━━━ SUPPLIED DATA ━━━

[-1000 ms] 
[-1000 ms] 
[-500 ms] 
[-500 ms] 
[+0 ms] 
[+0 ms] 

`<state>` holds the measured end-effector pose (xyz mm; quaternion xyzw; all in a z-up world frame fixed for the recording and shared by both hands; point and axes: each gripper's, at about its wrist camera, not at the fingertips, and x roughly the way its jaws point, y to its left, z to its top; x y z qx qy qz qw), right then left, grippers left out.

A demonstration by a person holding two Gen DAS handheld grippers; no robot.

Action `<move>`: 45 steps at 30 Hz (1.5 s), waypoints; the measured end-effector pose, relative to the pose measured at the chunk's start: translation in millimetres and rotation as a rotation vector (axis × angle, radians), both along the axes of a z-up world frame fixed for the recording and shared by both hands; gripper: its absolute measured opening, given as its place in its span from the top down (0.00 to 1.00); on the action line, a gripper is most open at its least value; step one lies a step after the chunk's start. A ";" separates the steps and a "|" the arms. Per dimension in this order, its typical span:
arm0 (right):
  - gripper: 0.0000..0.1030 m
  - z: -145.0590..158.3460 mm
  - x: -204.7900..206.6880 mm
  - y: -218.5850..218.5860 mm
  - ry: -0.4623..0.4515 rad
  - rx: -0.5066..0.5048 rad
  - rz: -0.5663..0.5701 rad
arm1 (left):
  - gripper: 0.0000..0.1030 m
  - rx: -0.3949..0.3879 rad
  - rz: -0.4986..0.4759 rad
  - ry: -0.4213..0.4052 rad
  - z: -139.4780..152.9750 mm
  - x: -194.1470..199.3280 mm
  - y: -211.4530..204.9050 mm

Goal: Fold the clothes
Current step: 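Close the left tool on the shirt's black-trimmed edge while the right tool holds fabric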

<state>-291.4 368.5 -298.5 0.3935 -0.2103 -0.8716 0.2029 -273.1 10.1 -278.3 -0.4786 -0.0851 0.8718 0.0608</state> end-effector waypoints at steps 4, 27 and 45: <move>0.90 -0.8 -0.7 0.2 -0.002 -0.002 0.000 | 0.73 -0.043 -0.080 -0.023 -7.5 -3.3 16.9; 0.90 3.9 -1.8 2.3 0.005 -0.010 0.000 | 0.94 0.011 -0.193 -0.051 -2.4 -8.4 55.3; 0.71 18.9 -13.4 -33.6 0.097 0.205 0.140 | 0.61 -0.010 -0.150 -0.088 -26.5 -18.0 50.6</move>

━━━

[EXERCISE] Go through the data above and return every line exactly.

[OUTPUT BELOW]
[-1000 ms] 
[-1000 ms] 
[-500 ms] 
[-500 ms] 
[+0 ms] 
[+0 ms] 

`<state>` holds the measured end-effector pose (xyz mm; quaternion xyzw; all in a z-up world frame fixed for the recording and shared by both hands; point and axes: each gripper's, at about its wrist camera, not at the fingertips, and x roughly the way its jaws point, y to its left, z to its top; x y z qx qy qz qw), right then left, grippers left out.

A demonstration by a person holding two Gen DAS handheld grippers; no robot.

Action `<move>`: 45 steps at 30 Hz (1.5 s), waypoints; the measured end-effector pose, relative to the pose measured at the chunk's start: translation in millimetres and rotation as a rotation vector (axis × angle, radians), both along the axes of a z-up world frame fixed for the recording and shared by both hands; gripper: its absolute measured opening, given as its place in its span from the top down (0.00 to 1.00); on the action line, a gripper is most open at its least value; step one lies a step after the chunk's start. A ";" separates the steps and a "|" the arms. Per dimension in this order, its typical span:
arm0 (right):
  - gripper: 0.0000..0.1030 m
  - z: -145.0590..158.3460 mm
  - x: -204.7900..206.6880 mm
  - y: -218.5850..218.5860 mm
  - ry: -0.4623..0.4515 rad
  - rx: -0.5066..0.5048 rad
  - rz: -0.5663..0.5701 rad
arm1 (left):
  - gripper: 0.0000..0.1030 m
  - rx: -0.3949..0.3879 rad
  - rz: -0.4986..0.4759 rad
  - ry: -0.4213..0.4052 rad
  - z: -139.4780..152.9750 mm
  - x: -194.1470..199.3280 mm
  - y: -211.4530..204.9050 mm

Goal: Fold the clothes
Current step: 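Close the left tool on the shirt's black-trimmed edge while the right tool holds fabric
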
<state>-291.4 368.5 -298.5 0.3935 -0.2103 -0.8716 0.2029 -273.1 10.1 -278.3 -0.4786 -0.0851 0.8718 0.0608</state> end-effector waypoints at steps 4, 27 and 45: <move>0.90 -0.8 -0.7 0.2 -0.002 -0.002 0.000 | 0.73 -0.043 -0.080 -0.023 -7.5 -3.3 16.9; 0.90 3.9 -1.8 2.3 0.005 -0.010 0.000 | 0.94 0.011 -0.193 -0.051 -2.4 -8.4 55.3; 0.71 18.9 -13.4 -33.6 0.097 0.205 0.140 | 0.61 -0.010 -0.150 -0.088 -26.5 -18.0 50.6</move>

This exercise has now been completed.